Aqui um parêntese para informar que, em 1803, chega à Vila de Serpa o bispo diocesano do Pará dom Manoel de Almeida de Carvalho (1748-1818). Cumprindo o roteiro de uma viagem pastoral aos rios Amazonas e Negro, dom Manoel foi recebido com a maior pompa. O caráter das desobrigas triunfalistas de então e a ostentação de riqueza dos bispos, expressa principalmente em suas vestes talares, distanciavam muito da pobreza da população e da humildade das igrejas locais.

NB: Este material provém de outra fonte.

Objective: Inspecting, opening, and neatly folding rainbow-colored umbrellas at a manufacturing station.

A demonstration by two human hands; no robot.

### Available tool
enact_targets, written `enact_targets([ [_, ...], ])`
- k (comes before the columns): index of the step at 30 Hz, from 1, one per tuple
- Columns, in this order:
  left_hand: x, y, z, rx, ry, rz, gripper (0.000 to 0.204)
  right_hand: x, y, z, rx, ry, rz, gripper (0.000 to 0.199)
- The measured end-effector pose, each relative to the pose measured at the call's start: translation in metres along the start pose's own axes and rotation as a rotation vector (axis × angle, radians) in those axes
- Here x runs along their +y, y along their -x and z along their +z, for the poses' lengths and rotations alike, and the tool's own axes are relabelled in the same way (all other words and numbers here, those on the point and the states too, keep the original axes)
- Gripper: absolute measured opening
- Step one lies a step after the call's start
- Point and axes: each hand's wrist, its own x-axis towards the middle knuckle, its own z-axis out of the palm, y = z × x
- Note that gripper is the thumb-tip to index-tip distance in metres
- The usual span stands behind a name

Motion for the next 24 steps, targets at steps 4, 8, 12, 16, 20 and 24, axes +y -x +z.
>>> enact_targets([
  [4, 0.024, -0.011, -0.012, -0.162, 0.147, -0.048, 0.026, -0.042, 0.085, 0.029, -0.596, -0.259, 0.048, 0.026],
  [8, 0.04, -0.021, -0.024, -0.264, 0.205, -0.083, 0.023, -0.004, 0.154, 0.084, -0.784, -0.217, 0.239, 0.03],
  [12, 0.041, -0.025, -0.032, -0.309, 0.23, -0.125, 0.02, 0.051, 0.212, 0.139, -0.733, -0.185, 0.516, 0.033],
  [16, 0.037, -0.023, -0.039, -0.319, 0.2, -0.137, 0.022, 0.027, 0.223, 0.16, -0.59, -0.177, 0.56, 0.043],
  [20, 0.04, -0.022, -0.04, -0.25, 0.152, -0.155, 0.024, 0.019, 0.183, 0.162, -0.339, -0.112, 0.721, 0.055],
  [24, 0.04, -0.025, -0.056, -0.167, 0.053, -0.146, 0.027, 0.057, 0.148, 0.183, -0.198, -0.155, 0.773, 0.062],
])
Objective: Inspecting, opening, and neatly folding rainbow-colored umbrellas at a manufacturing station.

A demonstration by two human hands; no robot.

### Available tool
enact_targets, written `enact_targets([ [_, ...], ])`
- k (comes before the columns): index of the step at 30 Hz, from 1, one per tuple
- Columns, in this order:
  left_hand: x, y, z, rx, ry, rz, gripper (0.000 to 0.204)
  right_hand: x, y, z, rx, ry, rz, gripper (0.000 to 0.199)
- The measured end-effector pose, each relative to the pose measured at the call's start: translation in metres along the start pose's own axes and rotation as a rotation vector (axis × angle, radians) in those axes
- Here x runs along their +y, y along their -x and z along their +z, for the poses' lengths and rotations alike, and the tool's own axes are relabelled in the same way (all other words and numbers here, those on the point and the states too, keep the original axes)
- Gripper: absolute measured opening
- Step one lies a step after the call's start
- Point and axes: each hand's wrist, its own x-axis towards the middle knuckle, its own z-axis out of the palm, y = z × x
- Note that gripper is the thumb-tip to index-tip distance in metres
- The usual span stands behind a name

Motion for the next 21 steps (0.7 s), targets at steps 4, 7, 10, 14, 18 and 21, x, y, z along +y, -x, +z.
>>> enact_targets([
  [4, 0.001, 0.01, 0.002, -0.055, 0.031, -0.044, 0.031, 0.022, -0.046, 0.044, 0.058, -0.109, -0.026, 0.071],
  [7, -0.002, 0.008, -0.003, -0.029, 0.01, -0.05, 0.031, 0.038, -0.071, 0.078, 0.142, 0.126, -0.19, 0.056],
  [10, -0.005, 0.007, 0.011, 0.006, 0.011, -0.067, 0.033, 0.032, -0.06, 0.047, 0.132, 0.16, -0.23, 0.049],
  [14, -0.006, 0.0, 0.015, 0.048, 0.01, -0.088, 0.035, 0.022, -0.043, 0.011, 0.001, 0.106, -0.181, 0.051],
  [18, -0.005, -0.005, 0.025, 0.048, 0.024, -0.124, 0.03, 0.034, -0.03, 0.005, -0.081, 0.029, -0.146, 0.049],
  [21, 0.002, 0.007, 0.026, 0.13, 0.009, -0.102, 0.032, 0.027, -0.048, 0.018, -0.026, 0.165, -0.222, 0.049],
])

Porém, tais eventos eram rotineiros e serviam tanto para animar a vida religiosa, através da ministração dos sacramentos e divulgação das normas evangélicas, quanto para avaliar e propor a melhoria das condições físicas das igrejas ribeirinhas. A Matriz de Serpa melhorava sempre e nada lembrava do seu decadente aspecto anterior.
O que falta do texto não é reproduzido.